**Exercise aim:**
From the entries below, return only the lines starting at the one that contains "left finger, that would be much appreciated." and ending at the one that contains "If you would be so kind as to segment the grey", exactly as they stand.

**Listed records:**
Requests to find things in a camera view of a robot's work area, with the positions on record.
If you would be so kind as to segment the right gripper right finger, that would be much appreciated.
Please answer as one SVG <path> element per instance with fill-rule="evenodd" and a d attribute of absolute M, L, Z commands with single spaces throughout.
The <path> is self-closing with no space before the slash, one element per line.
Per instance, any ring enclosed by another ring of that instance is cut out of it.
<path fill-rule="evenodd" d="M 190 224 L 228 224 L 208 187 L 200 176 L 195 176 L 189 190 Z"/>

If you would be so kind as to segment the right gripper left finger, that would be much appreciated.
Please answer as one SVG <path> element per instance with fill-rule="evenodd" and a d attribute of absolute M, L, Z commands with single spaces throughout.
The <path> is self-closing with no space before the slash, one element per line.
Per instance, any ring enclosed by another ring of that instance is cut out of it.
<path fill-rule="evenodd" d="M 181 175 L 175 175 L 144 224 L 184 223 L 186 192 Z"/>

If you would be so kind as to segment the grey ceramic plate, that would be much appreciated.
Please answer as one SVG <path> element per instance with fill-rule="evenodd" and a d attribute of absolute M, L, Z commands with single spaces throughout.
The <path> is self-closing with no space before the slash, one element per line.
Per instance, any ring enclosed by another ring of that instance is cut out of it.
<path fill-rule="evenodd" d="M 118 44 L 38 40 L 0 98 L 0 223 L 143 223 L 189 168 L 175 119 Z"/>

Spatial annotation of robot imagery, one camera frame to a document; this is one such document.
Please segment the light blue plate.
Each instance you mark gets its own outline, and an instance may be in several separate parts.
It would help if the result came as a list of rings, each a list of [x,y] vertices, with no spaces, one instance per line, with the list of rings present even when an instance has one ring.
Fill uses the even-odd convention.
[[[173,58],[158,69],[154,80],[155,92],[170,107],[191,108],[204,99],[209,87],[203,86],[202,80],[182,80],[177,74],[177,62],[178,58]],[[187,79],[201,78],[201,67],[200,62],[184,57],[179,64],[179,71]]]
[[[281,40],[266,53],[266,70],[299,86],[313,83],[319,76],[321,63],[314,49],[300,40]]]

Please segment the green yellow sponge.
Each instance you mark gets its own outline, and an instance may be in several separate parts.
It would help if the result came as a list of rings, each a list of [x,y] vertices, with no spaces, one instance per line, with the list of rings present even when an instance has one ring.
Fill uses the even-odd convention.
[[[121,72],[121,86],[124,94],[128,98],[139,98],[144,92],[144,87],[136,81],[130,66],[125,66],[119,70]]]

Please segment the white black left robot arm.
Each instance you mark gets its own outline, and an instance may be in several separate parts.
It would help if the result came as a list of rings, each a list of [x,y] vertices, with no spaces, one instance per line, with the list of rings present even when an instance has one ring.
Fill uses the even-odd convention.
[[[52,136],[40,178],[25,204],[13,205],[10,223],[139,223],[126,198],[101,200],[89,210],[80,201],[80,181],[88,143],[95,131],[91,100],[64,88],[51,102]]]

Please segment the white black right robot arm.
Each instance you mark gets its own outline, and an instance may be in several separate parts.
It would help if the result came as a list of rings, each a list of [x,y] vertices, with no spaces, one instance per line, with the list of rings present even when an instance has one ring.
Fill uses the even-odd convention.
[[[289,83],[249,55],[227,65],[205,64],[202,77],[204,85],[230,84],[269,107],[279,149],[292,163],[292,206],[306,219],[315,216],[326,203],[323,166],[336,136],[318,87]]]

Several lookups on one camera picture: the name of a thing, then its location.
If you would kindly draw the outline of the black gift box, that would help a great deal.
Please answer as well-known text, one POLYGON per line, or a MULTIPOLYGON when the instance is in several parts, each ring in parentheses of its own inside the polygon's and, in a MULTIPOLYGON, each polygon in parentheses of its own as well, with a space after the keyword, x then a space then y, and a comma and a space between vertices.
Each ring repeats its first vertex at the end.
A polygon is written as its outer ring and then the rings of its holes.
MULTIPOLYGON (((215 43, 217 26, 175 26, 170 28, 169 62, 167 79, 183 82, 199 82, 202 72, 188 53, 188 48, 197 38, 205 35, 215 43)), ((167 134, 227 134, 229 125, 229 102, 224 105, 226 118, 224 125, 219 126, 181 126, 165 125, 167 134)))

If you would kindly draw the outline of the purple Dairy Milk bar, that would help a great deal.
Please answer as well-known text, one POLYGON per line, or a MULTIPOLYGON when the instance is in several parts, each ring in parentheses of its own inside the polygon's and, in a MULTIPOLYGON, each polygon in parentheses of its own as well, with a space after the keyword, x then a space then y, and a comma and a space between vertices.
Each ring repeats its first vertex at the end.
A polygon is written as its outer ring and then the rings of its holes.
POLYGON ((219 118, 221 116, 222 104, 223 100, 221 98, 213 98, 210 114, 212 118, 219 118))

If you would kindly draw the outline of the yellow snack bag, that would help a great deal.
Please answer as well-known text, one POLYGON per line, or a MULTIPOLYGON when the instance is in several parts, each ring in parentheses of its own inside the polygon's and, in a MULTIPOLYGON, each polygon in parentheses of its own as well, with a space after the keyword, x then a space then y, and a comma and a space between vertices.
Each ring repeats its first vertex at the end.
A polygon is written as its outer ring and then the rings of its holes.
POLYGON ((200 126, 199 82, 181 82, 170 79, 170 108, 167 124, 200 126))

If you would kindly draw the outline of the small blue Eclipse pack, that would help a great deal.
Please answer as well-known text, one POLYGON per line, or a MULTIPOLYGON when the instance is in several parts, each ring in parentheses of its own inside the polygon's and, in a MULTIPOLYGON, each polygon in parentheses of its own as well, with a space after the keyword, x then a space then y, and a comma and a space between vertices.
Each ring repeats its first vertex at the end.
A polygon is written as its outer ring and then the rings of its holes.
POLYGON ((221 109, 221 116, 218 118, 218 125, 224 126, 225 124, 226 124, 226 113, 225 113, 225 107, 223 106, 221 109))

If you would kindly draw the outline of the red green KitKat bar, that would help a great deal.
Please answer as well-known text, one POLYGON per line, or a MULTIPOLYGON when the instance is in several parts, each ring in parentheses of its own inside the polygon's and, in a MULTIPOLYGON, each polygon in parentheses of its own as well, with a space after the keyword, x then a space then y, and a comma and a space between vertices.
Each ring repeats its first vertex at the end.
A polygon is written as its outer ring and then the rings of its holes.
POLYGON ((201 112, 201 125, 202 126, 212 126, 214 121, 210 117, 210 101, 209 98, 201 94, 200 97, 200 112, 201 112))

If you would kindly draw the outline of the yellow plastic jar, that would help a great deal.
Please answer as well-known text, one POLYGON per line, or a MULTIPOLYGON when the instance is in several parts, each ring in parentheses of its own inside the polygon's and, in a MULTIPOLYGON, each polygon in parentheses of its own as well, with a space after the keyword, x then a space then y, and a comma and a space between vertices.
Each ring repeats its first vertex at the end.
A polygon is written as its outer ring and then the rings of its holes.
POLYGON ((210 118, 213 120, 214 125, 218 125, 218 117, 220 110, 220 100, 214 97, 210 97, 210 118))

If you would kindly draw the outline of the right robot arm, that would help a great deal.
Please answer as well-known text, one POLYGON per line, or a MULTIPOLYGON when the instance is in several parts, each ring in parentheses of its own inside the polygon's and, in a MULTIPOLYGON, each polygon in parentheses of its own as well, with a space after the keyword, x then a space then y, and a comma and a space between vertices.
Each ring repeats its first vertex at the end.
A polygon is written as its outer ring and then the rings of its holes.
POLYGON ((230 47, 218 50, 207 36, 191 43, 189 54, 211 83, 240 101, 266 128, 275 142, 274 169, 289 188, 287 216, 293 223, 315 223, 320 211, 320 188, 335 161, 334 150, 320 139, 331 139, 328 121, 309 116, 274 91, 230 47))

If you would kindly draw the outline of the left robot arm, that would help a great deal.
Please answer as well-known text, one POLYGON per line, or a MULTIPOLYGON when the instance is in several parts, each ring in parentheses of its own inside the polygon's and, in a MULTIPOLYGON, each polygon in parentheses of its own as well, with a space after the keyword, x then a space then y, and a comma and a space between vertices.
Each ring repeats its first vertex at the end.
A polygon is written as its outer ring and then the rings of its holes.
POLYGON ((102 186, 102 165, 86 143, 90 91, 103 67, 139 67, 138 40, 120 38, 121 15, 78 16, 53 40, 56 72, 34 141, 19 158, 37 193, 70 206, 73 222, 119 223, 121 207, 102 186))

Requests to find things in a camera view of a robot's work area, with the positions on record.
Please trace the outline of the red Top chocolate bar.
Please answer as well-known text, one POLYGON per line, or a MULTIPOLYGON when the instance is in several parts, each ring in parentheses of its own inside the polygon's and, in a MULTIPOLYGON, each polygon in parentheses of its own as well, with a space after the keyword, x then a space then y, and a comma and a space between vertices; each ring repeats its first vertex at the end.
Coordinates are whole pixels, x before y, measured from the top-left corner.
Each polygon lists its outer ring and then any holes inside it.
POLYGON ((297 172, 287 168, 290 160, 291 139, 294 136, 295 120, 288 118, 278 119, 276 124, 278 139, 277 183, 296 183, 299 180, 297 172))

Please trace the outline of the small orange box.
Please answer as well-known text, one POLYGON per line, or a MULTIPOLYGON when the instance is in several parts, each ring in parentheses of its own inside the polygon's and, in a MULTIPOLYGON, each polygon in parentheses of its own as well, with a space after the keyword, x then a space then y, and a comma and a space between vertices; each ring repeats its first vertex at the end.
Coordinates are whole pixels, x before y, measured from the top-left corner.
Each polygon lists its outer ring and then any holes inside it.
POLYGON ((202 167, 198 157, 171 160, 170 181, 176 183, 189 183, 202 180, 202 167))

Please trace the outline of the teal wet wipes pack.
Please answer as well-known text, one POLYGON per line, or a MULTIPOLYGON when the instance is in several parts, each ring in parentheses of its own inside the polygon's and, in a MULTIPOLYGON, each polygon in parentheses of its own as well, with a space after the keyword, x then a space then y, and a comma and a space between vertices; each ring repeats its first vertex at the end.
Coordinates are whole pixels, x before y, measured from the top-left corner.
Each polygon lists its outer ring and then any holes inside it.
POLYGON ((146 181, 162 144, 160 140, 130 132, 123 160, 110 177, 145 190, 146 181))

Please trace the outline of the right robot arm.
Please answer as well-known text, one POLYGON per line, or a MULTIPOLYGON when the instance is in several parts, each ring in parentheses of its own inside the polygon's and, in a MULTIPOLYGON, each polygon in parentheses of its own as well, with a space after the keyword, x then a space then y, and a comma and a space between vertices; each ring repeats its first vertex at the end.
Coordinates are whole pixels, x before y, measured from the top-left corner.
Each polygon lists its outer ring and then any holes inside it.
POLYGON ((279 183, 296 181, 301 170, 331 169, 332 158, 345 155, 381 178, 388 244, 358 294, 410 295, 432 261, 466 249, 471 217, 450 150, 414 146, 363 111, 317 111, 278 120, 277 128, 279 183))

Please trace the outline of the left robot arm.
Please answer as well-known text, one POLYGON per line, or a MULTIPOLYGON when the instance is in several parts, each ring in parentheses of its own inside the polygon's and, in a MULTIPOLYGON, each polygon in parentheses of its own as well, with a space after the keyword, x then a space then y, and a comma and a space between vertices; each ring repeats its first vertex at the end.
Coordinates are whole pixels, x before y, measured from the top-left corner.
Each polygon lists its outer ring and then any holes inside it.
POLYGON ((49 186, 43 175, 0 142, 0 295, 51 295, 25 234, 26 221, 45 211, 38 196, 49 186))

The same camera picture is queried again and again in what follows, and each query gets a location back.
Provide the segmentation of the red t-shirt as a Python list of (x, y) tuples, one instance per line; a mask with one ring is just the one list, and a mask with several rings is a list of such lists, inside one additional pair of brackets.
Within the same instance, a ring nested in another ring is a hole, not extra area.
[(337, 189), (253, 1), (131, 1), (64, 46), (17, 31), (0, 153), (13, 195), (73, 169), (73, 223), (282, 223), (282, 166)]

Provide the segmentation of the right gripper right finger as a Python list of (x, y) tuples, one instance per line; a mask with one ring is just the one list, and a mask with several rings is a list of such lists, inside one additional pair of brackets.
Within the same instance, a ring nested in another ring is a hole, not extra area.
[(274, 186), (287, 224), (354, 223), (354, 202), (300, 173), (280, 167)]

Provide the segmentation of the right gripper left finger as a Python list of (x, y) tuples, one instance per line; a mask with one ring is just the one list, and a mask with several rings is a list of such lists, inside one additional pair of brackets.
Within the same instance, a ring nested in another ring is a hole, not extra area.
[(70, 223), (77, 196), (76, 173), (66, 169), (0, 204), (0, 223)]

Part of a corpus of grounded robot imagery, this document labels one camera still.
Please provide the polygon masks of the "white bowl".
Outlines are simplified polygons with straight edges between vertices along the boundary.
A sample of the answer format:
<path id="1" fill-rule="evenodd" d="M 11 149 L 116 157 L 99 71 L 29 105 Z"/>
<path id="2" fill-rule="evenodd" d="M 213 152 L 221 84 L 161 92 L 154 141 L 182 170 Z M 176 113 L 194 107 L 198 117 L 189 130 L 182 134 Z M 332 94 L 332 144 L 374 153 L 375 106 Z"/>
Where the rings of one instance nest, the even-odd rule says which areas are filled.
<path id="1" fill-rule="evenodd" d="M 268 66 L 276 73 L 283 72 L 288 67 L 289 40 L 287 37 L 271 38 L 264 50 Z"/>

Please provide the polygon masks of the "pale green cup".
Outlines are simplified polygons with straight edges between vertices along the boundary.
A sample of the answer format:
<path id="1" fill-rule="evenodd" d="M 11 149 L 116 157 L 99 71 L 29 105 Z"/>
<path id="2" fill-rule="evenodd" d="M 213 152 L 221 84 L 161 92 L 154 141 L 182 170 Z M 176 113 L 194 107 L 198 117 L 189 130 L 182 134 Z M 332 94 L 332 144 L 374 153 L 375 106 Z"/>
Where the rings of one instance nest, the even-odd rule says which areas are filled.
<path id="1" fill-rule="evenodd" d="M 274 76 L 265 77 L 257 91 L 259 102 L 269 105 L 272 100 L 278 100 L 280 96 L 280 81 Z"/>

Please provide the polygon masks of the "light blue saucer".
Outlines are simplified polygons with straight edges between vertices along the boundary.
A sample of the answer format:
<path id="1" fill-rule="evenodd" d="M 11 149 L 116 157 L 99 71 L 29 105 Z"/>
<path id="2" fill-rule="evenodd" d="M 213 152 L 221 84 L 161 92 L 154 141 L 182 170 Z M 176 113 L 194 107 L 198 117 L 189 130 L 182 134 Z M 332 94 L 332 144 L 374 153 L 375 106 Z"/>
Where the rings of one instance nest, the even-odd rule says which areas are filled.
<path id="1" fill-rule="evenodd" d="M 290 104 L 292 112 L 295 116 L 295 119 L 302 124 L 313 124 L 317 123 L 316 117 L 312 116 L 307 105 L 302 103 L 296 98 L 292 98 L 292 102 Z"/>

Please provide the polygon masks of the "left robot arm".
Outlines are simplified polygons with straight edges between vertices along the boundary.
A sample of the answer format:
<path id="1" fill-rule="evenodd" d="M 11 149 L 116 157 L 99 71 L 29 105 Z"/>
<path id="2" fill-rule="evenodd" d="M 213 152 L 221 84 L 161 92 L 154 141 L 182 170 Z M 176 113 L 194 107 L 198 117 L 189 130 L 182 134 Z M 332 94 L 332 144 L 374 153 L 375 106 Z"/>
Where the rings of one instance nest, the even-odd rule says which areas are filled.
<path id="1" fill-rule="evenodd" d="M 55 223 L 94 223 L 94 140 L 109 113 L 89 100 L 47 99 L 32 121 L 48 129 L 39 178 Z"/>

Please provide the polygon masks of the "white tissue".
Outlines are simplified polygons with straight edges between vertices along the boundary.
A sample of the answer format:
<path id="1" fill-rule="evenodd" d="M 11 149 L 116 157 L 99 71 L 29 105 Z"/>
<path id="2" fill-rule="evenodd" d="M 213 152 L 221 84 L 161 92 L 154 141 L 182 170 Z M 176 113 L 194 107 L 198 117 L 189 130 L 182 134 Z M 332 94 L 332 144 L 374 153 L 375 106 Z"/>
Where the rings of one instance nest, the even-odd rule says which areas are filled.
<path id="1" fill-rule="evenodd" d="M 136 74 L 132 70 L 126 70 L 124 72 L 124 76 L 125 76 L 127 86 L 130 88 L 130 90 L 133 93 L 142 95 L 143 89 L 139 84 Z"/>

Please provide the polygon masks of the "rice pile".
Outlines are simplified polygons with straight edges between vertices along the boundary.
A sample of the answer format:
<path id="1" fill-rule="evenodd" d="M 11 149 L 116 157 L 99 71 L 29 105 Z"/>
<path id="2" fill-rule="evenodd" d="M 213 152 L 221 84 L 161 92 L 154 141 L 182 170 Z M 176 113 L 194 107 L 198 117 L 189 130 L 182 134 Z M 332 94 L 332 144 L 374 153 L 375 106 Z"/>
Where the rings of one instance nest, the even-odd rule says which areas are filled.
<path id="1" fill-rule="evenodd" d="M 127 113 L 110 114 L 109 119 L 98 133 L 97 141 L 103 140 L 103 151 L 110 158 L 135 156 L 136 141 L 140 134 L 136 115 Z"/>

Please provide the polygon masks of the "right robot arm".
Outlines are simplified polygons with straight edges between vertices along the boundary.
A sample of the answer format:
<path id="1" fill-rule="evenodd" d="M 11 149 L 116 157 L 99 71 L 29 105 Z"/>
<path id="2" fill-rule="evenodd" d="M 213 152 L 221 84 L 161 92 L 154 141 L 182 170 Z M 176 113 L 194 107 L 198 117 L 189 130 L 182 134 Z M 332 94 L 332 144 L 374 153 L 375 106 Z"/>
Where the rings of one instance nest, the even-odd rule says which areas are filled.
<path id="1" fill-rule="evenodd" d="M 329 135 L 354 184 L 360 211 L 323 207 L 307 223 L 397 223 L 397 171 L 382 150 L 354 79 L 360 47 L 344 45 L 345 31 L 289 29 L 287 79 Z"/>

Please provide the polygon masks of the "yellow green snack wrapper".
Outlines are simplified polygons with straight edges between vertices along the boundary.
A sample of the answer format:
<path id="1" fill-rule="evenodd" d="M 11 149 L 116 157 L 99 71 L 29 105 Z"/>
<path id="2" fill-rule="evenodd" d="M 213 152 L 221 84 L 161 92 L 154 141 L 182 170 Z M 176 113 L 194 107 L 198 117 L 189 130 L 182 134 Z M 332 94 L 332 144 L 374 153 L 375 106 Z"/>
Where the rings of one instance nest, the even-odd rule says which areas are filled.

**Solution to this problem:**
If you would be so kind as to segment the right gripper left finger, that would be much appreciated.
Please answer as one SVG <path> element per instance with fill-rule="evenodd" and a d attribute of absolute M, L, Z commands with single spaces throughout.
The <path> is self-closing with no space before the slash, one element per line.
Per instance, any ring enclosed by another ring of that instance is cut out of it.
<path fill-rule="evenodd" d="M 181 175 L 175 175 L 144 224 L 184 223 L 186 192 Z"/>

If you would be so kind as to segment the grey ceramic plate, that would be much appreciated.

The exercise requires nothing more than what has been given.